All About Diabetes

Words: Dr Rajgopal NIDAMBOOR

Diabetes means different things to different people. For some, it is a disease that affects kids. For others, it is something that affects people who are overweight, or fat.

It may also, for some people, be something they would never ever get affected with. “It can’t happen to me.”

For others, it may be a disease that one of your relatives suffers from.

You have seen them take pills, or insulin shots, right? Or, it’d mean something that you have to live with it each day of your life.

Whatever your idea of the disorder, you cannot take diabetes lightly. Because, no sooner than later, it is going to affect you, or someone close to you.

You now feel you are okay, fine. You may be wrong.

Remember, the frequency and intensity of diabetes, a potentially upsetting disease, is expanding rapidly. This only means that the number of people affected by the disease is only going to increase. In other words, it could affect anybody, anytime now, including YOU.

Most of us are unaware what diabetes really is. Does it matter to know what it is? Yes — because, diabetes can kill you.

Well, it does not have to, if only you know what you can do to keep it at bay and/or under control.

Believe in yourself and believe in medical science. With appropriate medical treatment, most diabetics [people affected by the disease] can lead long, active and healthy lives.

What Is Diabetes?

Diabetes mellitus, or diabetes as most of us know, is a disorder in which the islets in the pancreas fail to secrete adequate insulin, or it can be the body’s decreased ability to use insulin.
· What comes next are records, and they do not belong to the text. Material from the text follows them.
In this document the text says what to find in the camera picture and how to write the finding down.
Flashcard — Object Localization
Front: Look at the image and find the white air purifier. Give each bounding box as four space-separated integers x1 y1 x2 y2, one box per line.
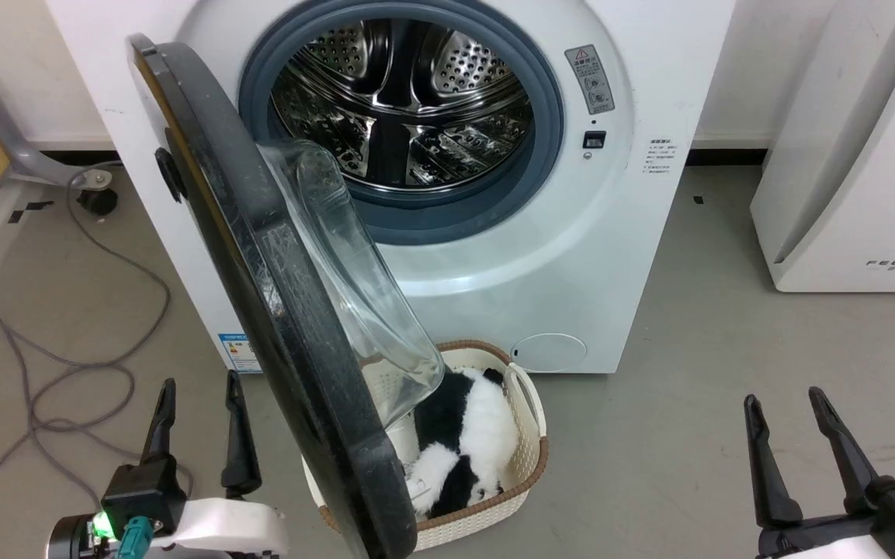
750 0 895 293

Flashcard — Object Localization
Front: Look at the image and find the grey warning sticker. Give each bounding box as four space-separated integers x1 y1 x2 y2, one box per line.
565 44 616 116

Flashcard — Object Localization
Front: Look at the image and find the steel washing drum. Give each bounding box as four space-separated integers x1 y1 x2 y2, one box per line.
271 19 535 193

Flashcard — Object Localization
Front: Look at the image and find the round white filter cover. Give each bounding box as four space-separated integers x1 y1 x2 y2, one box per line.
510 333 588 373

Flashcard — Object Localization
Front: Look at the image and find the black white panda plush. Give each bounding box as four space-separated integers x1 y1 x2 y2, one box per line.
403 366 519 520

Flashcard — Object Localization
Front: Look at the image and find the grey rubber door gasket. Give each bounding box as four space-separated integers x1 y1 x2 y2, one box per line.
238 0 564 246

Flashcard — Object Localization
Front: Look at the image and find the blue energy label sticker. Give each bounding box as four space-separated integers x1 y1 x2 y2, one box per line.
218 333 262 374

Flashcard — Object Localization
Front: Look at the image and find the black caster wheel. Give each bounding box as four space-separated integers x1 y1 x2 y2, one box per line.
76 186 119 217

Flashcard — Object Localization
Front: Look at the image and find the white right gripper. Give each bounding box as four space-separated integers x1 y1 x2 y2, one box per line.
743 386 895 559

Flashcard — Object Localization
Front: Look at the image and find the grey metal frame leg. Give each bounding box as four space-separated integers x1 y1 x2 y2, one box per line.
0 82 115 190

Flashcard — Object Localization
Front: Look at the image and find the black round washer door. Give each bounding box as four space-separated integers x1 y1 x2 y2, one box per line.
127 33 446 559

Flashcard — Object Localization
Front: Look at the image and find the grey floor cable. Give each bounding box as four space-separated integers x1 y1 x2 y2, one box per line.
0 161 195 546

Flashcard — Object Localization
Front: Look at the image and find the cream woven laundry basket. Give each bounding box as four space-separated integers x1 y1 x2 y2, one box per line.
301 339 550 553

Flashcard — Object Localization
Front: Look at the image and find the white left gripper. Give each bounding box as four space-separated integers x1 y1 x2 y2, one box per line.
47 370 291 559

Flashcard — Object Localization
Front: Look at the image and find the white front-load washing machine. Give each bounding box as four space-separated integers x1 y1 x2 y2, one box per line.
45 0 737 375

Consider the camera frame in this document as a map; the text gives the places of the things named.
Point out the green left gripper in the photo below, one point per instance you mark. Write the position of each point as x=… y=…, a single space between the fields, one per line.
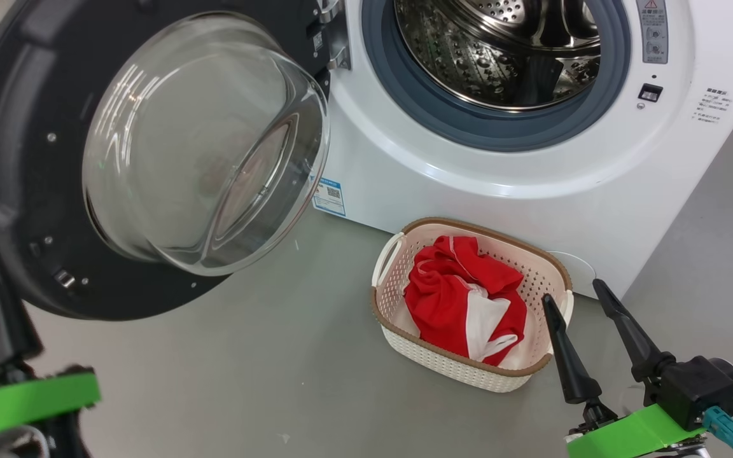
x=23 y=404

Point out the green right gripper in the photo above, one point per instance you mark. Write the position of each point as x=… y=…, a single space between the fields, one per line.
x=627 y=436

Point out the black round washer door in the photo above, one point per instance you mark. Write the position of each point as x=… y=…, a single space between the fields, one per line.
x=23 y=159

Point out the red and white garment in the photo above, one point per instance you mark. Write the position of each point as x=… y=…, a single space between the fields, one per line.
x=443 y=299

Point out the cream perforated laundry basket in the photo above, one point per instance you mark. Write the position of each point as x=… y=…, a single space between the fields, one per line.
x=455 y=375

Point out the white washing machine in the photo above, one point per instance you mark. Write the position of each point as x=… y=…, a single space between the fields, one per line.
x=532 y=210

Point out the grey rubber door gasket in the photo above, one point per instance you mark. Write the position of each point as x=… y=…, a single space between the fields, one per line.
x=404 y=108

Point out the silver door hinge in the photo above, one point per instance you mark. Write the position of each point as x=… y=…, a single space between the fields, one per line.
x=339 y=51

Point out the round white filter cover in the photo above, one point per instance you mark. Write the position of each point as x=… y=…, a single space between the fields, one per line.
x=579 y=273

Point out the blue energy label sticker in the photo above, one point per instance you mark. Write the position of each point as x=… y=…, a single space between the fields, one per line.
x=329 y=197

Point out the grey warning sticker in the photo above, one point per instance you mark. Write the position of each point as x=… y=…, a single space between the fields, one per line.
x=653 y=38

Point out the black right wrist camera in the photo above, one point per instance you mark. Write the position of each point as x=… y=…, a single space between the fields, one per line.
x=697 y=388

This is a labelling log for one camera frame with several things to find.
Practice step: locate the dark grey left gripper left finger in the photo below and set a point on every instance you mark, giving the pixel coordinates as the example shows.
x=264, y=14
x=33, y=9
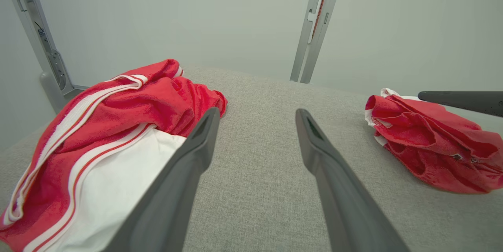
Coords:
x=169, y=197

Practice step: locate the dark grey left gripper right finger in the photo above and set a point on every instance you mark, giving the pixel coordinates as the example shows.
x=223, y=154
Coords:
x=346, y=205

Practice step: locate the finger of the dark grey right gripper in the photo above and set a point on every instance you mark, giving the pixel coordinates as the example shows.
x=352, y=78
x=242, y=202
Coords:
x=471, y=100

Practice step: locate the red shirt with white sleeves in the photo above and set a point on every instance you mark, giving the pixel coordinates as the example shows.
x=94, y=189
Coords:
x=129, y=114

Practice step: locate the crumpled red white garment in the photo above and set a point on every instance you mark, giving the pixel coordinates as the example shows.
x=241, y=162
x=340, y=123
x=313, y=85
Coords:
x=428, y=146

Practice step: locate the grey metal double partition post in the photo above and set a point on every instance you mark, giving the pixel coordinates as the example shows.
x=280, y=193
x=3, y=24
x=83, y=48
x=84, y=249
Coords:
x=310, y=47

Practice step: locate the grey metal post with foot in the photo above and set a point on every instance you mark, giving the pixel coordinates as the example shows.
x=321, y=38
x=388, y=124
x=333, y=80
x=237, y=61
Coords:
x=47, y=59

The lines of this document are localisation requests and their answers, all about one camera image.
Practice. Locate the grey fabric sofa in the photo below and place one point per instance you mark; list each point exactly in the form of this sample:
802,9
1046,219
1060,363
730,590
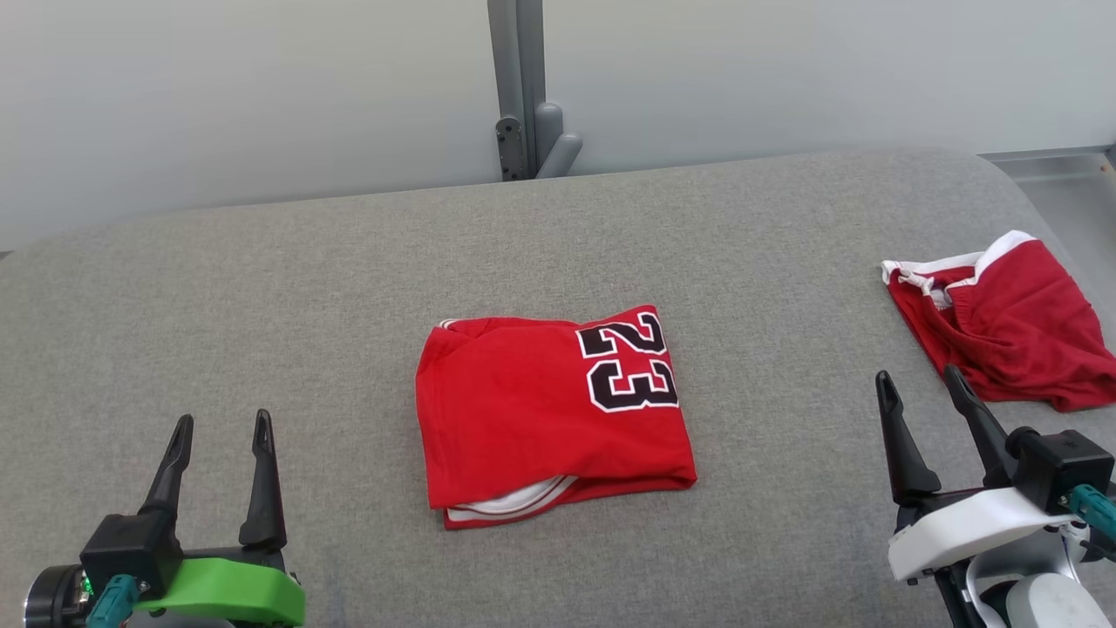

Diabetes mellitus, in Greek, means “a passing through of sweetness.” This relates to the passing of sugar-rich urine too — a distinctive symptom of the disease.

Diabetes is a serious problem. It is sometimes fatal. It is the leading cause of death worldwide, because of the damage it causes to the cardiovascular system [heart].

In a healthy individual, food is digested to release glucose into the blood. This causes the beta cells in the pancreas to release insulin into the bloodstream. Beta cells reside in the islets of Langerhans. Insulin, as you may know, helps in the transportation of glucose from the blood to the liver and muscle cells. This is released into the blood for metabolism.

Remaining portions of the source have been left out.